Vero E6, auch bekannt als Vero C1008 (ATCC Nr. CRL-1586) ist eine Klonzelllinie der Vero 76 Zelllinie und wird u.A. zur Erforschung von SARS-CoV- und SARS-CoV-2-Coronaviren eingesetzt. Bei Vero-Zellen handelt es sich um eine Zelllinie, die in Zellkulturen verwendet wird. Die ‚Vero‘ Linie wurde aus Nierenepithelzellen isoliert, welche aus afrikanischen Grünen Meerkatzen (Chlorocebus sp.) isoliert wurden.
Vero E6-Zellen zeigen eine gewisse Kontakthemmung und eignen sich daher für die Vermehrung von Viren, die sich langsam vermehren. Vero E6-Zelllinien werden häufig zur Untersuchung der Zytopathologie der Coronaviren SARS-CoV und SARS-CoV-2 verwendet, da Vero-Zellen (Nierenzellen des Afrikanischen Grünen Affen) eine hohe Expression von Angiotensin-konvertierendem Enzym 2 (ACE2)-Rezeptoren aufweisen. ACE2-Rezeptoren sind eine wichtige Andockstelle für das SARS-CoV-2-Coronavirus.

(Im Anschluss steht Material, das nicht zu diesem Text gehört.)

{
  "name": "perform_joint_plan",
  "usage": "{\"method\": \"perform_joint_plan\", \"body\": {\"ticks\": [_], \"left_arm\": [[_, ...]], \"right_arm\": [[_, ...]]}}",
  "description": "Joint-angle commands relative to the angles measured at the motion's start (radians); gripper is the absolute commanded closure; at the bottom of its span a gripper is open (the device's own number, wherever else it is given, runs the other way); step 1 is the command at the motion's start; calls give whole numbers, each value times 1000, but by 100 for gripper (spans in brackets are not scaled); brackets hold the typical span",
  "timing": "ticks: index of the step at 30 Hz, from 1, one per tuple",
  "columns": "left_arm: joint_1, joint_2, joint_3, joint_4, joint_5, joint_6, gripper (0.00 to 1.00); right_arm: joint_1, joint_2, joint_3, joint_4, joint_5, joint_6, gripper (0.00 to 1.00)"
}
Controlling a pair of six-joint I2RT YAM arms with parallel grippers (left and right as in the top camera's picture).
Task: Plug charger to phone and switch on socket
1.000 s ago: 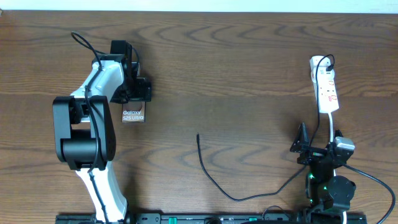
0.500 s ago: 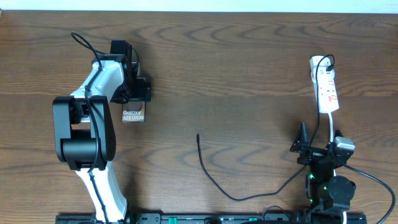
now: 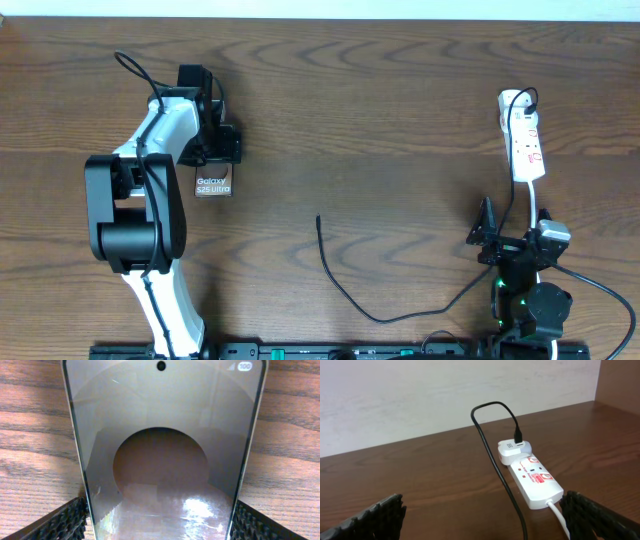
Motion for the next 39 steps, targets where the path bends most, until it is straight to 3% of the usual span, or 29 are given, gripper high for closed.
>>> {"method": "perform_joint_plan", "body": {"ticks": [1,39], "left_arm": [[4,2,-27,-5,-9,-5,16],[4,2,-27,-6,-9,-5,20]], "right_arm": [[8,-6,-1,-4,11,-11,1],[8,-6,-1,-4,11,-11,1]]}}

Zum Beispiel fanden Ogando et al. (2020) heraus, dass SARS-CoV-2 – im Vergleich zu SARS-CoV – höhere Konzentrationen intrazellulärer viraler RNA erzeugt, wobei auffallend war, dass etwa 50-mal weniger infektiöse virale Nachkommen aus dem Kulturmedium gewonnen wurden. Darüber hinaus stellten sie fest, dass die Empfindlichkeit der beiden Viren gegenüber drei etablierten Inhibitoren der Coronavirus-Replikation (Remdesivir, Alisporivir und Chloroquin) sehr ähnlich ist, dass aber die SARS-CoV-2-Infektion wesentlich empfindlicher auf eine Vorbehandlung der Zellen mit pegyliertem Interferon Alpha reagierte. Ein wichtiger Unterschied zwischen den beiden Viren ist die Tatsache, dass – bei der Passage in Vero E6-Zellen – SARS-CoV-2 offenbar unter starkem Selektionsdruck steht, adaptive Mutationen in seinem Spike-Protein-Gen zu erwerben. Diese Mutationen verändern oder löschen eine vermeintliche "furinähnliche Spaltstelle" in der Region, welche die S1- und S2-Domänen verbindet, und führen zu einer sehr auffälligen phänotypischen Veränderung in Plaque-Assays.